» Assigned task
For this exercise, retype all the data exactly and exclude every image.

━━━━━━━━━━━━━━━━━━━━━━━━━━━━━━

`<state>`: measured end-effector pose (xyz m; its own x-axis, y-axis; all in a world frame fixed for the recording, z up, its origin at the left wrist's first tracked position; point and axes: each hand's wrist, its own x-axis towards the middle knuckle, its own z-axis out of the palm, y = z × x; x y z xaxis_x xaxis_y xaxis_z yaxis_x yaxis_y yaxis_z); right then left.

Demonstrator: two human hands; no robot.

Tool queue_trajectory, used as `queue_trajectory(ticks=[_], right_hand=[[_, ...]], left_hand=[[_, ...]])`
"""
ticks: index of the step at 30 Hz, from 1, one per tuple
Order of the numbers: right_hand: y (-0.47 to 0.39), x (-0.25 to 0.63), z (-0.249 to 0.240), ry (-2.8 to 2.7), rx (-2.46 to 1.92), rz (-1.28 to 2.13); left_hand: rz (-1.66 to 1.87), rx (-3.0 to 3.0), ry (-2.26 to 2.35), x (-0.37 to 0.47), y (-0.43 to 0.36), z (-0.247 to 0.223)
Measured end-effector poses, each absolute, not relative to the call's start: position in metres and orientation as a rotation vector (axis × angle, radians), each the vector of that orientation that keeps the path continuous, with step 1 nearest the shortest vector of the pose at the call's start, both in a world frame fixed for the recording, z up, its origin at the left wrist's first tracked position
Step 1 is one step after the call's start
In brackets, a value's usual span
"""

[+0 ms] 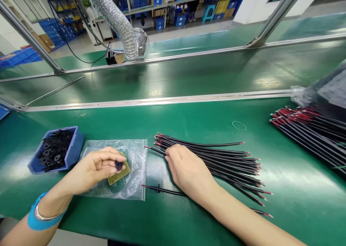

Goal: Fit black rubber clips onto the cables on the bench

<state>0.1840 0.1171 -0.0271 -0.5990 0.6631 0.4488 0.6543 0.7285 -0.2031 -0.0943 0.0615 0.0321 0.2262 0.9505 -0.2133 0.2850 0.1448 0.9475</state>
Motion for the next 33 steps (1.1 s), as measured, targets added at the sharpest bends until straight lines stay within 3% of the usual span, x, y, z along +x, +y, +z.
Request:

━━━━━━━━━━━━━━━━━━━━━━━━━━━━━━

» Solution below
`<state>`: measured end-effector pose (xyz m; its own x-axis, y-axis; all in a world frame fixed for the recording, z up, its origin at the left wrist's first tracked position; point and axes: each hand's wrist, its own x-axis towards the middle knuckle, its own z-axis out of the palm, y = z × x; x y z xaxis_x xaxis_y xaxis_z yaxis_x yaxis_y yaxis_z); right then left.

Demonstrator: two human hands; no robot.

Tool queue_trajectory, used as `queue_trajectory(ticks=[_], right_hand=[[_, ...]], left_hand=[[_, ...]])`
"""
ticks: index of the step at 30 Hz, from 1, one per tuple
Order of the numbers: right_hand: y (-0.47 to 0.39), x (-0.25 to 0.63), z (-0.249 to 0.240), ry (-2.8 to 2.7), rx (-2.46 to 1.92), rz (-1.28 to 2.13); left_hand: rz (-1.66 to 1.87), rx (-3.0 to 3.0), ry (-2.26 to 2.35), x (-0.37 to 0.47), y (-0.43 to 0.36), z (-0.247 to 0.223)
Measured end-effector poses, each absolute, not relative to the call's start: position in metres and orientation as a rotation vector (axis × angle, radians), each the vector of that orientation that keeps the path continuous, with step 1 nearest the shortest vector of the pose at the call's start, both in a world frame fixed for the recording, z up, its origin at the left wrist's first tracked position
Step 1 is one step after the call's start
In brackets, a value's usual span
"""

[+0 ms] 

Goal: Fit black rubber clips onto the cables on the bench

<state>0.1840 0.1171 -0.0271 -0.5990 0.6631 0.4488 0.6543 0.7285 -0.2031 -0.0943 0.0615 0.0321 0.2262 0.9505 -0.2133 0.2850 0.1448 0.9475</state>
Motion for the next 33 steps (1.1 s), as measured, targets added at the sharpest bends until straight lines stay within 3% of the usual span, x, y, z along +x, +y, +z.
Request:

What was asked for in the exercise is now done.